Остальные кивнули. Тот, кого звали Руморанцо, заговорил по-английски с сильным итальянским акцентом, при этом слегка гнусавя, как уроженец нью-йоркского Ист-Сайда.
– Мы ж сказали, что сделаем. Не волнуйтесь, полковник. Эти парни нас знают. Они пойдут за нами, а значит, и за вами. – Он посмотрел на Фалькони, и в его глазах мелькнула неприязнь. Чертов офицеришка, и все потому, что его семейство воображает о себе черт-те что. Колледж, видите ли, и всякие прочие достижения да привилегии.
Он отвернулся. Хотелось сплюнуть, но он решил, что лучше не надо. Полковник был не их человек, но все знали о его тяжелом характере.
Полковник встал. Фалькони и остальные тут же последовали его примеру.
– Господа, американское правительство будет очень благодарно за помощь, которую вы нам оказываете. Теперь отправляйтесь к майору Томпсону, и он посвятит вас в подробности. До свидания и удачи вам.
Он пожал им руки, вернулся к столу и налил себе виски. Руморанцо был освобожден из тюрьмы Сан-Квентин: ему скостили срок, полученный за грабеж и разбойное нападение, в обмен на согласие отправиться на спецслужбу в американских вооруженных силах в итальянской кампании. Молчаливый Лючано был убийцей, его буквально сняли с электрического стула с той же целью. Капелли – известный бандит; он не сидел в тюрьме, но на него было заведено дело о мошенничестве. Брассано, вступая в армию, вызволял близкого родственника, а Фалькони продал свое образование и ум налоговому управлению, которое иначе завело бы тяжбу с семейством Фалькони, грозившую ей в будущем потерей миллиона долларов или более того.
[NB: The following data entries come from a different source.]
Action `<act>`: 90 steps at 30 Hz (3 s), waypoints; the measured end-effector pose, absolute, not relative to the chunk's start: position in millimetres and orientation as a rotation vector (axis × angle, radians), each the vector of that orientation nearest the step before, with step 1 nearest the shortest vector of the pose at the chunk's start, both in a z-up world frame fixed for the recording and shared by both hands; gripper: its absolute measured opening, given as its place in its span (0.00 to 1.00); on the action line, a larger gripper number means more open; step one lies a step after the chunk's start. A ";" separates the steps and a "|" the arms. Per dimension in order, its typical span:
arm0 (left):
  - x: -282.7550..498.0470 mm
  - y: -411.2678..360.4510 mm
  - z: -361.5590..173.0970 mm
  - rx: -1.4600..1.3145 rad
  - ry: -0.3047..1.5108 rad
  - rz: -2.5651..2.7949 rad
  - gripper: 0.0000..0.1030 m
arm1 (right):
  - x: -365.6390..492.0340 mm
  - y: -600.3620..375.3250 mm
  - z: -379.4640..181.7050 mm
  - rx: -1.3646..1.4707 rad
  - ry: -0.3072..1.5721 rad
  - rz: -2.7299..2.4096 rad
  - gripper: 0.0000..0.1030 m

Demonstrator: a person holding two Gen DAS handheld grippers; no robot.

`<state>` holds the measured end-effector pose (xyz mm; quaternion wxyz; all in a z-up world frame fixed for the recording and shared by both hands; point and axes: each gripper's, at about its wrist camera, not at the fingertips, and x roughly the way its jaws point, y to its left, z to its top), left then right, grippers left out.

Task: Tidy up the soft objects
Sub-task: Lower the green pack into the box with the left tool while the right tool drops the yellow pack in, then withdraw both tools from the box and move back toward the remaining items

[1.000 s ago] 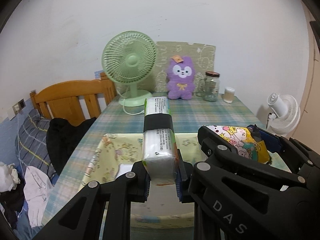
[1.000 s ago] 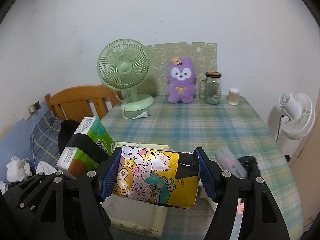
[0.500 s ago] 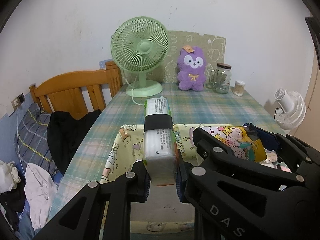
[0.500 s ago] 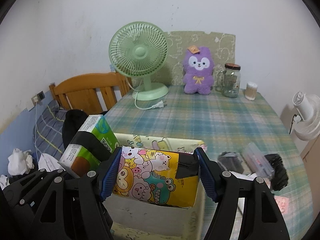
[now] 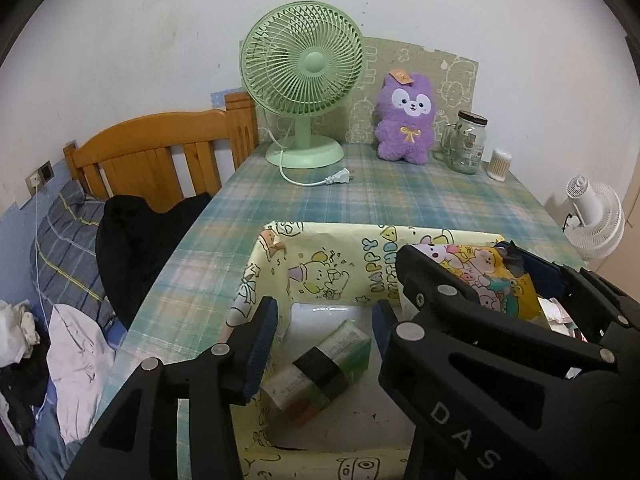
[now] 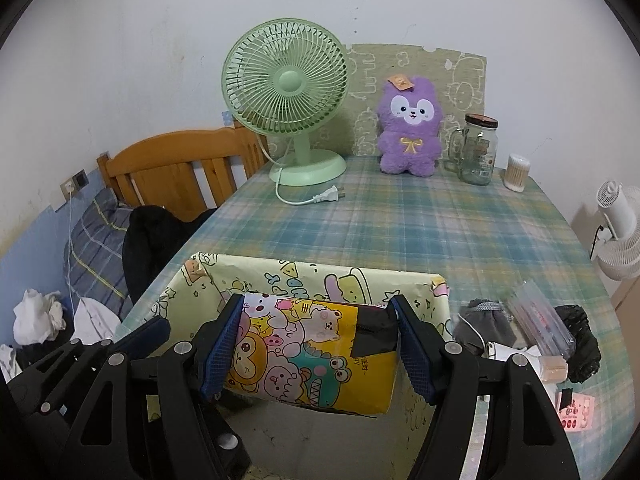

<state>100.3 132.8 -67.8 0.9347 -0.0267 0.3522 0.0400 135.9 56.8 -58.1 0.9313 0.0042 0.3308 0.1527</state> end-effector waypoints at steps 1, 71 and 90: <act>101.0 132.7 -68.0 -0.055 0.721 0.083 0.51 | 137.1 57.2 -58.4 0.007 0.676 0.311 0.72; 50.3 26.0 -14.9 -0.043 0.588 0.007 0.96 | 65.3 -63.0 4.4 0.046 0.459 0.254 1.00; 44.7 -28.0 -27.8 -0.017 0.578 -0.045 1.00 | 55.5 -117.5 -11.8 0.055 0.461 0.200 1.00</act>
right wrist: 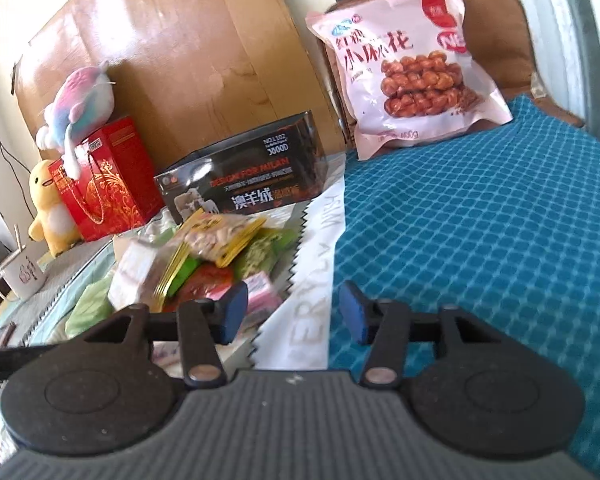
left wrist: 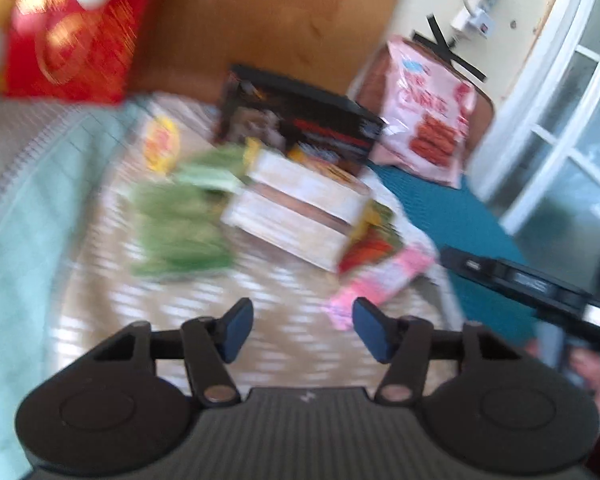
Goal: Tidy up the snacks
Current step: 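Grasp the pink candy stick box with the left gripper and lift, then carry the pink box over the black tin and open the left gripper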
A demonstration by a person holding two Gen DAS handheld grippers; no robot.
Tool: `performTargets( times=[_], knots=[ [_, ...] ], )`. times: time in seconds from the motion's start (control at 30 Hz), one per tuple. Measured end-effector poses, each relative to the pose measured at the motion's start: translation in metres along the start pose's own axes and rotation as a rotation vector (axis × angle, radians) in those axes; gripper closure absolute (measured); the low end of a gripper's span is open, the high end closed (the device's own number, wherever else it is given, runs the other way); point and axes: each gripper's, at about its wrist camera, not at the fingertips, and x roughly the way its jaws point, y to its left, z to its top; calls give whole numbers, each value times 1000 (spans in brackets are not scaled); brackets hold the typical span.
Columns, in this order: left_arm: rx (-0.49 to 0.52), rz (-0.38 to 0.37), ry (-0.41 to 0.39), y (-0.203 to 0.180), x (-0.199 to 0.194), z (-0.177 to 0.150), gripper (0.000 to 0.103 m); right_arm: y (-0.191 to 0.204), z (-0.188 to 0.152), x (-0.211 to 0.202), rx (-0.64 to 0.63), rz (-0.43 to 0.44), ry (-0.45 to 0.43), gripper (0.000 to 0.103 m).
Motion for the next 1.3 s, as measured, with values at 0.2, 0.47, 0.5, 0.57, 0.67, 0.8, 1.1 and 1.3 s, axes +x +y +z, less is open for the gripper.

По мнению полковника, это были отбросы общества, но они нужны, если союзники собираются овладеть Сицилией и Италией и искоренить фашистское подполье. Он проглотил виски, утешаясь мыслью, что, когда война будет выиграна и они вернутся домой, все они кончат одинаково. Это просто отсрочка для всех этих осужденных или подозреваемых в худших преступлениях на свете. Он говорил по телефону, когда вошел его коллега, майор Томпсон. Он сказал: «Садись, Джим» – и продолжал беседовать.